── Supplied material ──
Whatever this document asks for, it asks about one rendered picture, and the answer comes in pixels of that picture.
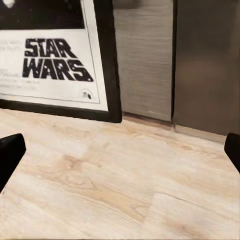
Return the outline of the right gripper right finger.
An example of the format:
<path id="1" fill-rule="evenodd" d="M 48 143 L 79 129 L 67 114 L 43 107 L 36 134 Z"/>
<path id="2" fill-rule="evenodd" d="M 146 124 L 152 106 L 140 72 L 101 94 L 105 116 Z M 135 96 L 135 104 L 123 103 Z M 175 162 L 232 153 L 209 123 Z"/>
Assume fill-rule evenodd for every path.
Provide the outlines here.
<path id="1" fill-rule="evenodd" d="M 240 134 L 229 133 L 224 143 L 224 151 L 240 172 Z"/>

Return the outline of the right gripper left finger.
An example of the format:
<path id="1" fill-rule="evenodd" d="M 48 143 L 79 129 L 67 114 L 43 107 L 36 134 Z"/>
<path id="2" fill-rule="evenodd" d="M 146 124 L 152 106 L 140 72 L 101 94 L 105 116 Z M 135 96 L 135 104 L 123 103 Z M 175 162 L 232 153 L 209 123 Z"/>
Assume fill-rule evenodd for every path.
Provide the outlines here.
<path id="1" fill-rule="evenodd" d="M 22 133 L 0 138 L 0 193 L 26 153 Z"/>

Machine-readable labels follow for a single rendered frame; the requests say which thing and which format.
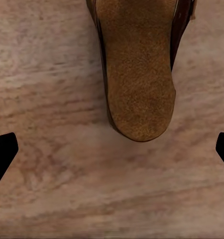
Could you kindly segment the sandal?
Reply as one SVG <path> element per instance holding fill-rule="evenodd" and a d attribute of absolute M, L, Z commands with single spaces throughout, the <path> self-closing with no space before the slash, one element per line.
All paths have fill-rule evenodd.
<path fill-rule="evenodd" d="M 198 0 L 86 0 L 102 61 L 111 127 L 136 142 L 169 126 L 176 90 L 172 68 Z"/>

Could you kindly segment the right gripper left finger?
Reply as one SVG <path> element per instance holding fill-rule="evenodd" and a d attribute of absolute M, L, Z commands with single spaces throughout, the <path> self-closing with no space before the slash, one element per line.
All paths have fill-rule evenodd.
<path fill-rule="evenodd" d="M 0 180 L 18 153 L 18 143 L 15 133 L 0 136 Z"/>

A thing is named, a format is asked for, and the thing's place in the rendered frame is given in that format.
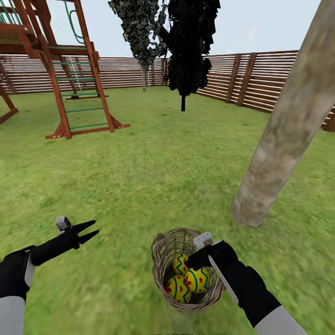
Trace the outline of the easter egg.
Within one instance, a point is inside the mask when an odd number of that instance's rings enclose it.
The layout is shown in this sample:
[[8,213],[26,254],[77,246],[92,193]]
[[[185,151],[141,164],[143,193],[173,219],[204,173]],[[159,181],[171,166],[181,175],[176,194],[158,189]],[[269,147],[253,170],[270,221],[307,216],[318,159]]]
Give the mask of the easter egg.
[[172,268],[176,275],[186,275],[188,272],[188,268],[184,264],[184,262],[188,260],[188,254],[186,253],[177,253],[172,261]]
[[210,272],[202,267],[199,270],[194,271],[193,268],[188,268],[186,275],[179,275],[185,277],[186,287],[194,294],[201,294],[207,290],[210,284]]
[[185,285],[185,277],[173,275],[166,284],[167,293],[178,303],[187,304],[192,300],[192,291]]

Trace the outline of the wicker basket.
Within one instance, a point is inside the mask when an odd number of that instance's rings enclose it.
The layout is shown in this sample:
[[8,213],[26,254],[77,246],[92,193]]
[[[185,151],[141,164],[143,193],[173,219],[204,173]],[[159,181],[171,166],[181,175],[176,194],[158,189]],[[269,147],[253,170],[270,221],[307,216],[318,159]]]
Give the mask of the wicker basket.
[[[201,293],[198,302],[191,303],[191,301],[187,304],[178,303],[174,298],[170,297],[167,293],[166,284],[168,283],[168,274],[170,268],[173,264],[173,261],[168,263],[166,257],[172,252],[172,249],[169,248],[169,245],[173,244],[173,236],[176,233],[183,233],[184,236],[191,234],[194,237],[202,234],[199,230],[191,230],[189,228],[175,228],[172,231],[167,232],[166,235],[162,233],[158,233],[151,245],[151,258],[153,261],[153,276],[156,285],[161,291],[163,297],[168,302],[169,306],[178,310],[180,313],[190,313],[190,312],[201,312],[203,310],[207,310],[211,305],[220,300],[221,294],[224,291],[227,291],[226,286],[223,284],[219,275],[216,273],[216,270],[213,269],[214,278],[210,279],[209,287],[206,291]],[[212,245],[214,240],[209,239],[204,242],[206,245]],[[164,249],[165,248],[165,249]],[[164,249],[162,252],[160,250]]]

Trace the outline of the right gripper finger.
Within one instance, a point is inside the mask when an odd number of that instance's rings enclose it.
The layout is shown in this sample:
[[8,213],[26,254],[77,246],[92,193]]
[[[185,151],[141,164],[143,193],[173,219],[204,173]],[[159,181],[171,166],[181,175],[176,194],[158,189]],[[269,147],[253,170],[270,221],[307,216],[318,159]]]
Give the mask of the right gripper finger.
[[189,269],[192,267],[192,265],[190,264],[190,261],[188,261],[188,260],[186,260],[186,261],[184,262],[184,264],[185,264],[186,267],[189,268]]

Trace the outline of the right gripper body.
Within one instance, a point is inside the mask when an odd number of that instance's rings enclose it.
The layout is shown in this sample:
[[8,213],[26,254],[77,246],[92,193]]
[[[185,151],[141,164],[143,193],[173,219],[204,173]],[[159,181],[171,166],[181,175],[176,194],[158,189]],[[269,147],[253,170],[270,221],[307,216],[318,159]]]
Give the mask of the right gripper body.
[[205,245],[202,249],[195,251],[188,255],[188,261],[190,261],[190,264],[192,265],[191,268],[193,268],[194,271],[199,270],[202,267],[209,266],[205,263],[204,260],[204,250],[208,247],[208,245]]

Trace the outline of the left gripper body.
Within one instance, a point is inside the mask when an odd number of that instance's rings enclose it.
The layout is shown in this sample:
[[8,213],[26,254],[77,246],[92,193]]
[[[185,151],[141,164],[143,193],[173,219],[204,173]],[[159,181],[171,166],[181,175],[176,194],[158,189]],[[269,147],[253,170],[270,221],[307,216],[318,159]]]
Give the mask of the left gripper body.
[[50,259],[55,258],[72,248],[77,250],[80,247],[78,244],[78,238],[75,240],[72,237],[70,227],[65,228],[65,233],[55,237],[44,244],[47,245],[48,256]]
───
■ Your goal:
Restate the data above exactly, stripping out each image.

■ The answer:
Whatever this document asks for, it asks about one rendered picture, and the answer comes in pixels of that picture.
Return the outline of the right gripper right finger.
An example of the format:
<path id="1" fill-rule="evenodd" d="M 48 143 L 79 129 L 67 114 L 43 107 L 36 134 Z"/>
<path id="2" fill-rule="evenodd" d="M 146 124 L 152 106 L 140 72 L 101 94 L 105 116 Z M 135 96 L 135 104 L 123 103 Z M 175 162 L 232 153 L 209 123 Z"/>
Assume fill-rule evenodd for every path.
Provide the outlines here.
<path id="1" fill-rule="evenodd" d="M 240 134 L 229 133 L 224 143 L 224 151 L 240 172 Z"/>

Return the outline of the right gripper left finger.
An example of the format:
<path id="1" fill-rule="evenodd" d="M 48 143 L 79 129 L 67 114 L 43 107 L 36 134 Z"/>
<path id="2" fill-rule="evenodd" d="M 146 124 L 152 106 L 140 72 L 101 94 L 105 116 Z M 135 96 L 135 104 L 123 103 Z M 175 162 L 232 153 L 209 123 Z"/>
Assume fill-rule evenodd for every path.
Provide the outlines here.
<path id="1" fill-rule="evenodd" d="M 22 133 L 0 138 L 0 193 L 26 153 Z"/>

Machine-readable labels follow for a single rendered frame; the requests say which thing and which format.
Could you kindly segment the sandal?
Reply as one SVG <path> element per instance holding fill-rule="evenodd" and a d attribute of absolute M, L, Z commands with single spaces throughout, the <path> self-closing with no space before the slash, one element per line.
All paths have fill-rule evenodd.
<path fill-rule="evenodd" d="M 198 0 L 86 0 L 102 61 L 111 127 L 136 142 L 169 126 L 176 90 L 172 68 Z"/>

Could you kindly segment the right gripper left finger?
Reply as one SVG <path> element per instance holding fill-rule="evenodd" and a d attribute of absolute M, L, Z commands with single spaces throughout, the <path> self-closing with no space before the slash, one element per line.
All paths have fill-rule evenodd.
<path fill-rule="evenodd" d="M 0 180 L 18 153 L 18 143 L 15 133 L 0 136 Z"/>

A thing is named, a format is asked for, and the thing's place in the rendered frame is given in that format.
Trace the outline of the easter egg.
Within one instance, a point is inside the mask when an odd number of that instance's rings enclose it.
The layout is shown in this sample:
[[8,213],[26,254],[77,246],[92,193]]
[[[185,151],[141,164],[143,193],[173,219],[204,173]],[[159,181],[171,166],[181,175],[176,194],[158,189]],[[269,147],[253,170],[270,221],[307,216],[318,159]]]
Give the mask of the easter egg.
[[172,268],[176,275],[186,275],[188,272],[188,268],[184,264],[184,262],[188,260],[188,254],[186,253],[177,253],[172,261]]
[[210,272],[202,267],[199,270],[194,271],[193,268],[188,268],[186,275],[179,275],[185,277],[186,287],[194,294],[201,294],[207,290],[210,284]]
[[185,285],[185,277],[173,275],[166,284],[167,293],[178,303],[187,304],[192,300],[192,291]]

Trace the outline of the wicker basket.
Within one instance, a point is inside the mask when an odd number of that instance's rings enclose it.
The layout is shown in this sample:
[[8,213],[26,254],[77,246],[92,193]]
[[[185,151],[141,164],[143,193],[173,219],[204,173]],[[159,181],[171,166],[181,175],[176,194],[158,189]],[[269,147],[253,170],[270,221],[307,216],[318,159]]]
Give the mask of the wicker basket.
[[[201,293],[198,302],[191,303],[191,301],[187,304],[178,303],[174,298],[170,297],[167,293],[166,284],[168,283],[168,274],[170,268],[173,264],[173,261],[168,263],[166,257],[172,252],[172,249],[169,248],[169,245],[173,244],[173,236],[176,233],[183,233],[184,236],[191,234],[194,237],[202,234],[199,230],[191,230],[189,228],[175,228],[172,231],[167,232],[166,235],[162,233],[158,233],[151,245],[151,258],[153,261],[153,276],[156,285],[161,291],[163,297],[168,302],[169,306],[178,310],[180,313],[190,313],[190,312],[201,312],[203,310],[207,310],[211,305],[220,300],[221,294],[224,291],[227,291],[226,286],[223,284],[219,275],[216,273],[216,270],[213,269],[214,278],[210,279],[209,287],[206,291]],[[212,245],[214,240],[209,239],[204,242],[206,245]],[[164,249],[165,248],[165,249]],[[164,249],[162,252],[160,250]]]

Trace the outline of the right gripper finger.
Within one instance, a point is inside the mask when an odd number of that instance's rings enclose it.
The layout is shown in this sample:
[[8,213],[26,254],[77,246],[92,193]]
[[[185,151],[141,164],[143,193],[173,219],[204,173]],[[159,181],[171,166],[181,175],[176,194],[158,189]],[[269,147],[253,170],[270,221],[307,216],[318,159]]]
Give the mask of the right gripper finger.
[[189,269],[192,267],[192,265],[190,264],[190,261],[188,261],[188,260],[186,260],[186,261],[184,262],[184,264],[185,264],[186,267],[189,268]]

Trace the outline of the right gripper body.
Within one instance, a point is inside the mask when an odd number of that instance's rings enclose it.
The layout is shown in this sample:
[[8,213],[26,254],[77,246],[92,193]]
[[[185,151],[141,164],[143,193],[173,219],[204,173]],[[159,181],[171,166],[181,175],[176,194],[158,189]],[[269,147],[253,170],[270,221],[307,216],[318,159]]]
Give the mask of the right gripper body.
[[205,245],[202,249],[195,251],[188,255],[188,261],[190,261],[190,264],[192,265],[191,268],[193,268],[194,271],[199,270],[202,267],[209,266],[205,263],[204,260],[204,250],[208,247],[208,245]]

Trace the outline of the left gripper body.
Within one instance, a point is inside the mask when an odd number of that instance's rings enclose it.
The layout is shown in this sample:
[[8,213],[26,254],[77,246],[92,193]]
[[[185,151],[141,164],[143,193],[173,219],[204,173]],[[159,181],[171,166],[181,175],[176,194],[158,189]],[[269,147],[253,170],[270,221],[307,216],[318,159]]]
Give the mask of the left gripper body.
[[50,259],[55,258],[72,248],[77,250],[80,247],[78,244],[78,238],[75,240],[72,237],[70,227],[65,228],[65,233],[55,237],[44,244],[47,245],[48,256]]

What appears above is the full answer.